Sharpe’s other, more radical enterprise, the Legion of St Louis (LSL), based in Norfolk, Virginia, serves as the US distributor for the St George Educational Trust (SGET) catalogue of antisemitic and British fascist classics. The Board of Directors for the Trust includes convicted terrorist Roberto Fiore, former National Front political solider Colin Todd and Society of St Pius X (SSPX) priest Fr. Michael Crowdy.
LSL offers an SGET booklist that includes works by the British Union of Fascists leader A K Chesterton, the Irish fascist and antisemite Fr. Denis Fahey and his American protégé “radio priest” Fr. Charles Coughlin along with Holocaust denier Michael Hoffman’s Strange Gods of Judaism and Henry Ford’s The International Jew.
You will notice the mention of Michael Hoffman, whom I mentioned earlier in the post as having been linked to by Sizer and McRoy.
Hoffman says of the Holocaust:
“The ‘Holocaust’ is a religious cult masquerading as history. It is a means for Judaizing the West. …

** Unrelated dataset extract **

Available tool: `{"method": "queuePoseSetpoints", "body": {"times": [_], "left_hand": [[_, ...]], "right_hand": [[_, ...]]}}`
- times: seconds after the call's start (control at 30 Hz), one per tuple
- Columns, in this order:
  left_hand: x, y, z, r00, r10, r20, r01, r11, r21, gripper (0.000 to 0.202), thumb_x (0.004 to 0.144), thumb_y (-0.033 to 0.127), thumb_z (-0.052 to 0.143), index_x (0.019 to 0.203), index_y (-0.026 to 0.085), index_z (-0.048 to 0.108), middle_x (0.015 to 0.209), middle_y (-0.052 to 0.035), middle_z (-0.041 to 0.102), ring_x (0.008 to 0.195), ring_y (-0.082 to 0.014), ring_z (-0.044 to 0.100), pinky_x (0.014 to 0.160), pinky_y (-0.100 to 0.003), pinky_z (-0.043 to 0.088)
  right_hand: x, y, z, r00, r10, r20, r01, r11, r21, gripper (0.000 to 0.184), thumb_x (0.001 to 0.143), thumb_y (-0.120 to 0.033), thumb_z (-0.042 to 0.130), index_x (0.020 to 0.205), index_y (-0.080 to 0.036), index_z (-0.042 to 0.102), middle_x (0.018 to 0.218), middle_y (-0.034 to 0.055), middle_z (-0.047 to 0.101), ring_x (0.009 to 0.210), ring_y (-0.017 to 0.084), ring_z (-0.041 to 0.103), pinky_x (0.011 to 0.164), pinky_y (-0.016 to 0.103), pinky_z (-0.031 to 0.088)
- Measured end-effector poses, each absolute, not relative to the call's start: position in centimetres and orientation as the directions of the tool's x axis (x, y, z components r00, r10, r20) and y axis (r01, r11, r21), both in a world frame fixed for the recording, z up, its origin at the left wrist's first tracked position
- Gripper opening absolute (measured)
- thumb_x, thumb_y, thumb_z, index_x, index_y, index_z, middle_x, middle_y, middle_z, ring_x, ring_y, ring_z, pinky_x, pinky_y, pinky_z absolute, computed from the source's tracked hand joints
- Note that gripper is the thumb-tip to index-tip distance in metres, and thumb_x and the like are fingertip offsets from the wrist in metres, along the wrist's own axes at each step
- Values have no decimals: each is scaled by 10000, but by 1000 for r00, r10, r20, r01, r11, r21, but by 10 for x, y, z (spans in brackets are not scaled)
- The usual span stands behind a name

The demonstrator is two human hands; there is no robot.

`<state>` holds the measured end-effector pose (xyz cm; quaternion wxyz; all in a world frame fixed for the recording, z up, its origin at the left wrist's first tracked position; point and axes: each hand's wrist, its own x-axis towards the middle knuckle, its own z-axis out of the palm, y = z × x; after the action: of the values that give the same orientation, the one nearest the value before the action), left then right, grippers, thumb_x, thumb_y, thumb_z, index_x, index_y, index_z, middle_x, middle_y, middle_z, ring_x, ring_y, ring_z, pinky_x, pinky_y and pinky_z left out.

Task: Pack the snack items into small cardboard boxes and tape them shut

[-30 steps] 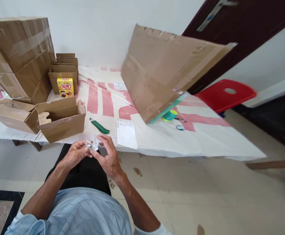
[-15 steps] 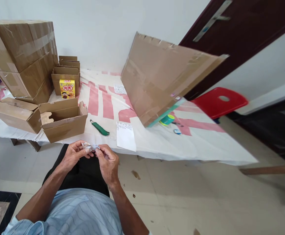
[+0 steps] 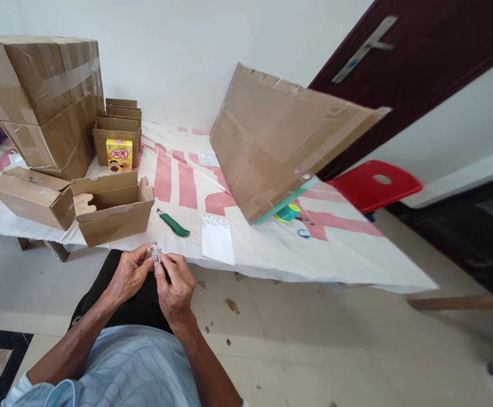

It appears that Hoffman is being lent credibility here in the UK, not merely through Catholic ultra-traditionalists and Third Positionists, but also through respected Christian academics like Sizer and McRoy. Whilst Hoffman’s views on Holocaust denial are not promoted by Sizer or McRoy, his views on Judaism and Zionism have been. Until this controversy is cleared up, we should remain concerned.